- _TASK DESCRIPTION_
Beginning with the line that holds "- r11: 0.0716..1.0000" in the data below, give again every line through the one that holds "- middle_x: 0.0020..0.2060", exactly as written.

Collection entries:
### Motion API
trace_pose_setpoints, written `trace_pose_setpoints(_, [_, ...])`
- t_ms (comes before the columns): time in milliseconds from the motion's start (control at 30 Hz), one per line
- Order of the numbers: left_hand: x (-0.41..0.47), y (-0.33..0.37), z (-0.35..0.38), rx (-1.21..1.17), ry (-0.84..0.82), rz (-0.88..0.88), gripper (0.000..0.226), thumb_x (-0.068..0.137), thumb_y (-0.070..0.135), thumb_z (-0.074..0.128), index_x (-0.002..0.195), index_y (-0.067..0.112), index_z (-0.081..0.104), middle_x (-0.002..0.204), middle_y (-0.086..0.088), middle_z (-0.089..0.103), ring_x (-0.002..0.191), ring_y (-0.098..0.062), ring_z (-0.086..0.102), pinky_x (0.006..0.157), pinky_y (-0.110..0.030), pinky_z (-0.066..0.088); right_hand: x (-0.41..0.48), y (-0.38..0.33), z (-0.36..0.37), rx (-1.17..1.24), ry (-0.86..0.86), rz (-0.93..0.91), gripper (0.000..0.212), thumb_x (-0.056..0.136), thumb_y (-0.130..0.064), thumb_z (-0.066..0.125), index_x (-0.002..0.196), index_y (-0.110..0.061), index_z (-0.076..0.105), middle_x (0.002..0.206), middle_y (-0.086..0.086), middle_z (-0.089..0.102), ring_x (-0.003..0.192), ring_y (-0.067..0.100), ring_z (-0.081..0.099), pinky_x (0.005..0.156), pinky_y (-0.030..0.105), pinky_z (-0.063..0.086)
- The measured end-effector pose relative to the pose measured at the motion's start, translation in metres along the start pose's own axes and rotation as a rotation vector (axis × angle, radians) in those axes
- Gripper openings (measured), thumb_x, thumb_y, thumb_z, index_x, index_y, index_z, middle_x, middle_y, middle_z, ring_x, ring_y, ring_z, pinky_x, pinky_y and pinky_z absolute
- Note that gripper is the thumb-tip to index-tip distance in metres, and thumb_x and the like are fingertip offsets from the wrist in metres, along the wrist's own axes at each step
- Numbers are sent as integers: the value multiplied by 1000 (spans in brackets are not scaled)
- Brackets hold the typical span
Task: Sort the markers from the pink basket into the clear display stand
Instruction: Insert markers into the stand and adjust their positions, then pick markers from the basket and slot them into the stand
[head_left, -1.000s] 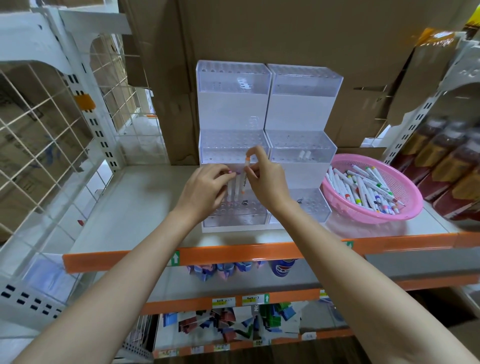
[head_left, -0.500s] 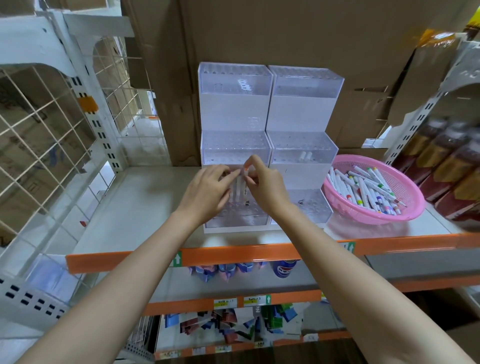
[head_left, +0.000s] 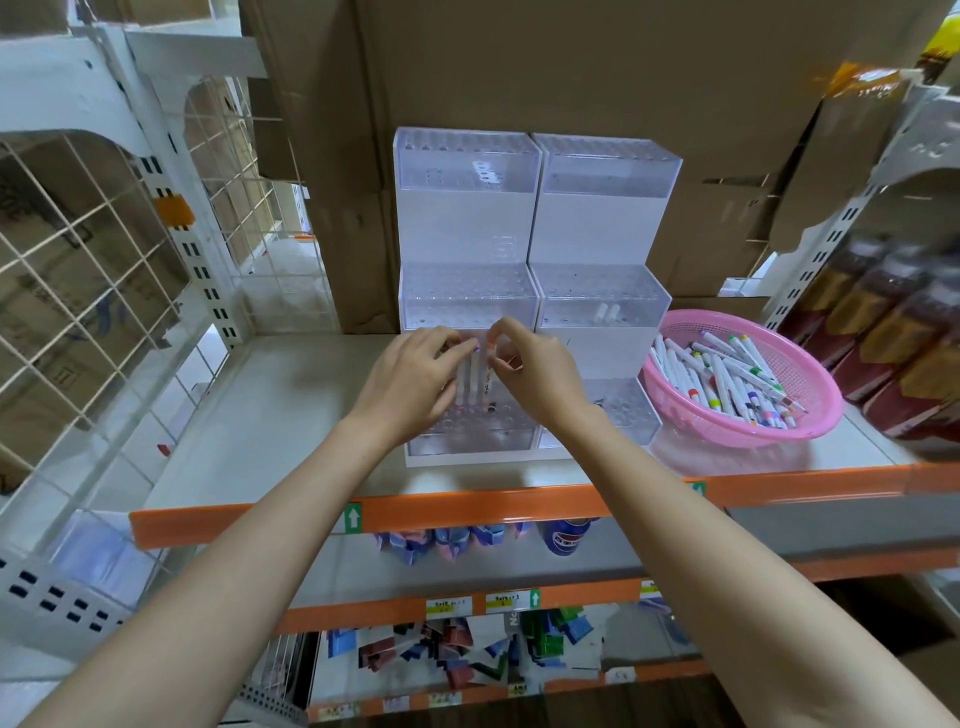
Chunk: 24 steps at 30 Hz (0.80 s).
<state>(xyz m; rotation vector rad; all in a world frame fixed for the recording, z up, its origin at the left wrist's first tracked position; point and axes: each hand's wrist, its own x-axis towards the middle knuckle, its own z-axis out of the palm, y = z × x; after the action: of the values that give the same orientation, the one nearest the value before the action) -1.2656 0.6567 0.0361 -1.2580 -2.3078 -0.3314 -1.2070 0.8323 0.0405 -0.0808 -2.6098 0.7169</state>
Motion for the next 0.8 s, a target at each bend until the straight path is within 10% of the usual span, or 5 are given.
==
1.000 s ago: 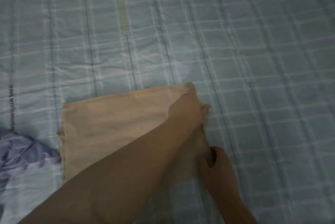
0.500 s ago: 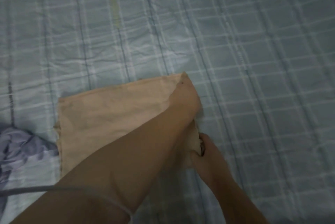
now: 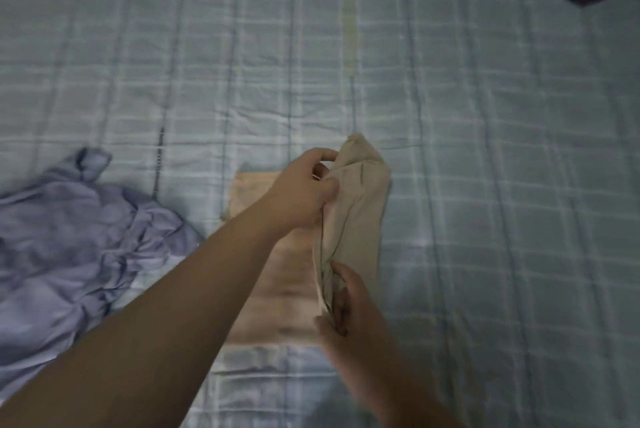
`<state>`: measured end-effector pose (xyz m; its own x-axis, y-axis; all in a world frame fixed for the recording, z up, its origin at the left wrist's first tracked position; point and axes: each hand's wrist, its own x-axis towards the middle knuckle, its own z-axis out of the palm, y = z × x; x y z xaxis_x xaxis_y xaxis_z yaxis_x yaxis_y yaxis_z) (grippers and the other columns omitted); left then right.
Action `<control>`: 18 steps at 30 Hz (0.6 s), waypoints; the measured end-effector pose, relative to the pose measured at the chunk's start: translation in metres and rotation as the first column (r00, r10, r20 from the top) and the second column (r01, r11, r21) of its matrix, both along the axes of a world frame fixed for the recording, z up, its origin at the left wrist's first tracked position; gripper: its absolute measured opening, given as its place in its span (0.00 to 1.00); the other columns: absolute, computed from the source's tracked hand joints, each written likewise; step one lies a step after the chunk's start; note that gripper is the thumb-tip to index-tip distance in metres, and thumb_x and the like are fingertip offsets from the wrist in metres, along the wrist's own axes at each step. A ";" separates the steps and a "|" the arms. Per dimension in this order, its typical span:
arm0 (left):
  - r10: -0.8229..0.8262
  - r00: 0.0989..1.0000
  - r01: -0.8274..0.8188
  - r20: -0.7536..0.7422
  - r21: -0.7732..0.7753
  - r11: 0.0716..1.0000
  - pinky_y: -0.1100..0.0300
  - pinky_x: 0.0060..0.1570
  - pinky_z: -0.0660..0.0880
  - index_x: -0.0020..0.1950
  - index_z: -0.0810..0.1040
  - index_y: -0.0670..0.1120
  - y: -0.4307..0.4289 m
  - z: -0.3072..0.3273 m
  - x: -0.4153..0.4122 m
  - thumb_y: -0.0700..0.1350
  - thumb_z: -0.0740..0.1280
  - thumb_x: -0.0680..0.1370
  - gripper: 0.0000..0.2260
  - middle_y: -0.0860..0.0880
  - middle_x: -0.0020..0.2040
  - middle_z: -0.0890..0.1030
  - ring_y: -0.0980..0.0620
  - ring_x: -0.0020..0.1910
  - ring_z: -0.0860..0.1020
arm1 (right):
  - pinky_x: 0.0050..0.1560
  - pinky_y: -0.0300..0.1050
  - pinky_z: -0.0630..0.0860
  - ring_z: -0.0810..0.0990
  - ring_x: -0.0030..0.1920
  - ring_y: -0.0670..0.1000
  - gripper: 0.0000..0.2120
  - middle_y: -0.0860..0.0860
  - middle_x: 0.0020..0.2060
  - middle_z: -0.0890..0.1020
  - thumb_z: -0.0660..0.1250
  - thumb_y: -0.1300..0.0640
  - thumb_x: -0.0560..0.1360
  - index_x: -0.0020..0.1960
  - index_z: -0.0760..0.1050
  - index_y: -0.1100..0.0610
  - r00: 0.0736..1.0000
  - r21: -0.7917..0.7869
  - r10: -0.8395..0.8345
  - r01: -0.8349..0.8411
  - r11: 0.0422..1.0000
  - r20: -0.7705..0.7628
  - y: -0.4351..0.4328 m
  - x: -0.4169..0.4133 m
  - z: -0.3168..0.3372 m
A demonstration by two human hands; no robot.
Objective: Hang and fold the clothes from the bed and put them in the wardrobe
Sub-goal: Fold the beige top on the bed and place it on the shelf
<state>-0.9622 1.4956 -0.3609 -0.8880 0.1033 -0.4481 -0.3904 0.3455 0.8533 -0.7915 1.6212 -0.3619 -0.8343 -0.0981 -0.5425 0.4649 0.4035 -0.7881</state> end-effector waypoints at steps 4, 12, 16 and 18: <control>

- _THE COMPLETED TASK_
  - r11: 0.0716..1.0000
  - pinky_y: -0.1100..0.0300
  - pinky_x: 0.0060..0.1570
  - pinky_z: -0.0660..0.0880
  - index_x: -0.0020..0.1950
  - index_z: -0.0810..0.1040
  - index_y: -0.0670..0.1120
  - y: -0.4307..0.4289 m
  - z: -0.3072..0.3273 m
  - x: -0.4153..0.4122 m
  - thumb_y: -0.0700..0.1350
  - thumb_z: -0.0740..0.1280
  - thumb_x: -0.0680..0.1370
  - gripper: 0.0000..0.2260
  - middle_y: -0.0860..0.0880
  - middle_x: -0.0020..0.2040
  - middle_z: -0.0890..0.1030
  - ring_y: -0.0980..0.0620
  - ring_x: -0.0020..0.1910
  - ring_z: -0.0860..0.1020
arm1 (right):
  - pinky_x: 0.0050..0.1560
  - pinky_y: -0.0300..0.1050
  - pinky_z: -0.0630..0.0860
  - ring_z: -0.0810..0.0990
  - ring_x: -0.0030..0.1920
  - ring_y: -0.0670..0.1000
  - gripper: 0.0000..0.2120
  - middle_y: -0.0860..0.0860
  - middle_x: 0.0020..0.2060

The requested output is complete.